I am trying to merge 7 different data frames on the basis of same column (accident_no) but the problem is some data frame contains more rows and duplication of (accident_no) e.g
table 1(Accident) contains 200 accident_no (all unique), table 3 contains 196 accident_no (all unique) but table 4 (Person) contains 400 accident_no (some duplications) as there may be multiple passengers were involved in the same crash so accident_no would be same and information can be used for analysis.
The problem I am facing is I have tried concat, join, merge but the answer reaches the highest number of rows and I am getting more rows than 400.

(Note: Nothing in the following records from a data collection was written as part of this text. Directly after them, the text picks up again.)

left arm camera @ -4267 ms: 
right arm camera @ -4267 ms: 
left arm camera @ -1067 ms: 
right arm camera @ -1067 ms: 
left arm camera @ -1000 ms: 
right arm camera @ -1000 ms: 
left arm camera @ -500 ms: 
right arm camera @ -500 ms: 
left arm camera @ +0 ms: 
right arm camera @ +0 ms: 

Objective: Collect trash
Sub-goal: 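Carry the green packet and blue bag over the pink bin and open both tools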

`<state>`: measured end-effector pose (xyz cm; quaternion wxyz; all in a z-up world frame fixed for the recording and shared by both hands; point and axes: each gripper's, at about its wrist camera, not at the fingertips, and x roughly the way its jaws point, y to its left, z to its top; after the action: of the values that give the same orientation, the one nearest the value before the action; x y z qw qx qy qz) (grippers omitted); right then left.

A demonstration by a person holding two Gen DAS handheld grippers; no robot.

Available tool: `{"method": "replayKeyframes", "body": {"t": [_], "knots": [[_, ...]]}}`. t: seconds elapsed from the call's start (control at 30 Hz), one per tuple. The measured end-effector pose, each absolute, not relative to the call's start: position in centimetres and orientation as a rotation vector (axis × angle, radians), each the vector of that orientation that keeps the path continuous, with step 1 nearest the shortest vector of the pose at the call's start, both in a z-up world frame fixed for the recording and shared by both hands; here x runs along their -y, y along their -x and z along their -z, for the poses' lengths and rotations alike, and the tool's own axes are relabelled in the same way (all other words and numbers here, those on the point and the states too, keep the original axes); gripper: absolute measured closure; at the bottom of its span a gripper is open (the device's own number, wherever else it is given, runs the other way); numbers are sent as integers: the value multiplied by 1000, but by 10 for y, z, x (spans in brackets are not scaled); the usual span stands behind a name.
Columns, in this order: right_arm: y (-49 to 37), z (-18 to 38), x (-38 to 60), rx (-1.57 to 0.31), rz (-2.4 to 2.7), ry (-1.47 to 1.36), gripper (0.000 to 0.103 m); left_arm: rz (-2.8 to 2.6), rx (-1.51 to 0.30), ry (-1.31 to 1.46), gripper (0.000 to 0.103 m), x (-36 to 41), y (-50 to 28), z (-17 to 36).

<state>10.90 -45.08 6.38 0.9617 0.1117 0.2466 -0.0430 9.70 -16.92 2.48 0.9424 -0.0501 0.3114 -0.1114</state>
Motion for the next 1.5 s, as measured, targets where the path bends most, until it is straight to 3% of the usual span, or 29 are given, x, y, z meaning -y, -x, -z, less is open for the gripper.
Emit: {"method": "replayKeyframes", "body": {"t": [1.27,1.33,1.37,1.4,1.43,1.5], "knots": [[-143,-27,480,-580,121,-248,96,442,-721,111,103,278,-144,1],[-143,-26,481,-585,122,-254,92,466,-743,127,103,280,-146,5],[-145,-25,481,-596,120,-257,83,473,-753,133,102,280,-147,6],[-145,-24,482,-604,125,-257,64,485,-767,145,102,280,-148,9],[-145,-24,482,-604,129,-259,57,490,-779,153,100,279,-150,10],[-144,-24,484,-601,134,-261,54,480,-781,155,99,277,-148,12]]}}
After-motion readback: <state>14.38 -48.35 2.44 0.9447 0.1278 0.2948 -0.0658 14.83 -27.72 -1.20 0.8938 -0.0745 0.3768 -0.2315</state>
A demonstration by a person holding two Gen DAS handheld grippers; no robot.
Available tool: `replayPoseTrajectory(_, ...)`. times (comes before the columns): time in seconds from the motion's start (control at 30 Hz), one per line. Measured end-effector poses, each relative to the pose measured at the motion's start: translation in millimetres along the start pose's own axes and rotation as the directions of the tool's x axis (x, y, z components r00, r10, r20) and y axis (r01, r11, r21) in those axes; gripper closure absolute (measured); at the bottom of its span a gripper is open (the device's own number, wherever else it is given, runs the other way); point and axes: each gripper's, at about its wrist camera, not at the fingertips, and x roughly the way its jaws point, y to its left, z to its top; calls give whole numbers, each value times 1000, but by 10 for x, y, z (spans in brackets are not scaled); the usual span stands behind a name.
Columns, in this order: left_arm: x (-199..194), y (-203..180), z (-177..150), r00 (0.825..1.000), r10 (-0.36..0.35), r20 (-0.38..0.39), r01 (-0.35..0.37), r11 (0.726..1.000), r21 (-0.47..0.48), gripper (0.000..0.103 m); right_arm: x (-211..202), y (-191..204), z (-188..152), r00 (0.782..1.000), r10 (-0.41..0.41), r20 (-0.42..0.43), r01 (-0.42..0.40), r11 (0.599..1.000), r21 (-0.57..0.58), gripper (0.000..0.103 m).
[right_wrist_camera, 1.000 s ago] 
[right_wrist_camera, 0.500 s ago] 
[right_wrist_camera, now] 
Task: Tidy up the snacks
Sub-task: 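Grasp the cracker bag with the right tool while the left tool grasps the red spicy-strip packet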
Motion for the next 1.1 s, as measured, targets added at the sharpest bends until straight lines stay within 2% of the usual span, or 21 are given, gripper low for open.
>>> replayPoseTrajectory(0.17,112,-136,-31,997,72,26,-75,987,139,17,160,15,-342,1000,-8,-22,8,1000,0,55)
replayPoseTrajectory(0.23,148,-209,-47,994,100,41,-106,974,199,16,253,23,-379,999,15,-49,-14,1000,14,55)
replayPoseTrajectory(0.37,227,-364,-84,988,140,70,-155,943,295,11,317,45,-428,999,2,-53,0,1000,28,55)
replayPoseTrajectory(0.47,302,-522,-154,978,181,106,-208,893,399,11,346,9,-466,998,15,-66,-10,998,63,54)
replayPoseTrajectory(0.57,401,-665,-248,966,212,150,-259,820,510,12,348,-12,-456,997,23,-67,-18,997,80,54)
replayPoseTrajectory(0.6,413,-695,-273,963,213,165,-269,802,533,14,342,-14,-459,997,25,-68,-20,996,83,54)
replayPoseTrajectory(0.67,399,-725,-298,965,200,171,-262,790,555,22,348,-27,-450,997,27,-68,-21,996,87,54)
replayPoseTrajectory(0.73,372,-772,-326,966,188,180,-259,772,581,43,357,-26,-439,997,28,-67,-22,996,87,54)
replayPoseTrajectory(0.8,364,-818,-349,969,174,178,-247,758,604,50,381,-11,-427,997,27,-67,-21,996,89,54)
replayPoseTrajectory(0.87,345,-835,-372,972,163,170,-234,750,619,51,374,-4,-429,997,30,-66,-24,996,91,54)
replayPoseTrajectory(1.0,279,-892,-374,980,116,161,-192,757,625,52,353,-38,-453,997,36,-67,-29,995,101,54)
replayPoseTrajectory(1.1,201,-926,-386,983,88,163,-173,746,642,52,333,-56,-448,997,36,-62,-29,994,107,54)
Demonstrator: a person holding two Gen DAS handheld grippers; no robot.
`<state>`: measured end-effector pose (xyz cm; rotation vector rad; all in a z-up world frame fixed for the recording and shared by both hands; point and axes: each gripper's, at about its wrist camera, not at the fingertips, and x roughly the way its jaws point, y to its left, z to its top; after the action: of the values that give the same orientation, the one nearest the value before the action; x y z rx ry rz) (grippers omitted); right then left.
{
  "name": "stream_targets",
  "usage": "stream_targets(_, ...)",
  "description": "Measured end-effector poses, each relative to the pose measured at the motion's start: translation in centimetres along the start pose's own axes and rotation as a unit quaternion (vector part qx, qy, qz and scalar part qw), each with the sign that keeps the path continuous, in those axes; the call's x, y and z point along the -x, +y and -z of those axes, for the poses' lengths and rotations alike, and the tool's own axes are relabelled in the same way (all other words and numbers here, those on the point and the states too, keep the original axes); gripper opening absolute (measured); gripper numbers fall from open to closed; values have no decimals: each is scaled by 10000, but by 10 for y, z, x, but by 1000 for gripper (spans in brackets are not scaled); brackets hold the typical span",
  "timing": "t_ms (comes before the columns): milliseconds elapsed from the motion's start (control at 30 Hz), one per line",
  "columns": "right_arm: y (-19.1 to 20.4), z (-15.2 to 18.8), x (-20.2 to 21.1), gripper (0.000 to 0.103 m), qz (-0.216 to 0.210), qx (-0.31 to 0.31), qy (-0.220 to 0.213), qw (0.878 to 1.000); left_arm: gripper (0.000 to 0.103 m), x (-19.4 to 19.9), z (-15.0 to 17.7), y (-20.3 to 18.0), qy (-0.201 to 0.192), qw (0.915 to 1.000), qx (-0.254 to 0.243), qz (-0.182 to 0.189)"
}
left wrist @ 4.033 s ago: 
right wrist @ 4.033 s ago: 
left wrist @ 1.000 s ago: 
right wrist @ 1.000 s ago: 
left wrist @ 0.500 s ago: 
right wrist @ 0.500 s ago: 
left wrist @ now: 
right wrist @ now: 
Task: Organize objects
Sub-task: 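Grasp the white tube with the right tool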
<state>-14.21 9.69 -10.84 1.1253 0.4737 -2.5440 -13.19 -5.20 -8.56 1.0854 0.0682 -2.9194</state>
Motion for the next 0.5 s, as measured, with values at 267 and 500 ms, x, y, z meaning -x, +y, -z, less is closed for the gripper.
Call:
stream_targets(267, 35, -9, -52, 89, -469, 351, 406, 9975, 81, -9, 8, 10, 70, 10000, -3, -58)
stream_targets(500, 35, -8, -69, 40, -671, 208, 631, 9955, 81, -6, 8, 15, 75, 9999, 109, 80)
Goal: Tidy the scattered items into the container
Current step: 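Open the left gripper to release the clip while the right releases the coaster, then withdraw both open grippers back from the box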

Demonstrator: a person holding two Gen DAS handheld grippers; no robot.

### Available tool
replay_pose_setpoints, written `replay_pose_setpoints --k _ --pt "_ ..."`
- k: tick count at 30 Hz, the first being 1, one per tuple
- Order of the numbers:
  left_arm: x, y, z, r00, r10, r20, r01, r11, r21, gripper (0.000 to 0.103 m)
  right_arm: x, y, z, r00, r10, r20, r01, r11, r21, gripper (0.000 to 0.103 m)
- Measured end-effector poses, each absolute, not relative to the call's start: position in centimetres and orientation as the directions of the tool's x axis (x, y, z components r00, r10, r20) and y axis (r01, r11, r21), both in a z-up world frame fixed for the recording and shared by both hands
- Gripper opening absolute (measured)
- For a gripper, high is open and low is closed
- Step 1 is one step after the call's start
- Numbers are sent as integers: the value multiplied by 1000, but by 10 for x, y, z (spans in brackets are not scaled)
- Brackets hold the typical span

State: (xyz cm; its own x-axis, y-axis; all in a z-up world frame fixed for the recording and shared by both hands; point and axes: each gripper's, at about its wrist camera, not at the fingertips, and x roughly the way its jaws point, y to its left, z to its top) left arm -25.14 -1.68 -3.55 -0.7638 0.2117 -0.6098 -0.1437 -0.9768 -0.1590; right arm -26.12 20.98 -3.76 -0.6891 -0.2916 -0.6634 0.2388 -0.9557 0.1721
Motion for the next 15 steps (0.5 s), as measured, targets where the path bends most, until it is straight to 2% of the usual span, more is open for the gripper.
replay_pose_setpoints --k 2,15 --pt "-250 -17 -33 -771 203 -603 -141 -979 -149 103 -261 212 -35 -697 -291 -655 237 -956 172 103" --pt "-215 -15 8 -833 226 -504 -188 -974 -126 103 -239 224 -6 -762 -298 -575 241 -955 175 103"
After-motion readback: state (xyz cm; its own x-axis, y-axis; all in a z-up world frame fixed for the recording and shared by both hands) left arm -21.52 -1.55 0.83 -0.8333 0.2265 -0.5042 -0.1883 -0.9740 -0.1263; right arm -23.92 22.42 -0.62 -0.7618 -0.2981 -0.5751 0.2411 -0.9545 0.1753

So far I tried below methods:
dfs = [df1,df2,df3,df5,df6,df7]
df_final = reduce(lambda left,right: pd.merge(left,right,on='ACCIDENT_NO', how = 'left'), dfs)
AND
dfs = [df.set_index(['ACCIDENT_NO']) for df in [df1, df2, df3, df4, df5, df6, df7]]
print(pd.concat(dfs, axis=1).reset_index())
So, is it possible that I may get more rows than 400 or am I doing something wrong?
Thanks
CodePudding user response:
you can try ;
table1 = table1.merge(table2,on = ['accident_no'],how = 'left')
and try for other tables.
CodePudding user response:
Consider creating a person count column with groupby().cumcount()
in each data frame, then concatenate on person and accident identifiers:
dfs = [
(df.assign(
PERSON_NO = lambda x: x.groupby(["ACCIDENT_NO"]).cumcount().add(1)
).set_index(["PERSON_NO", "ACCIDENT_NO"])
)
for df in [df1, df2, df3, df4, df5, df6, df7]
]
final_df = pd.concat(dfs, axis=1).reset_index()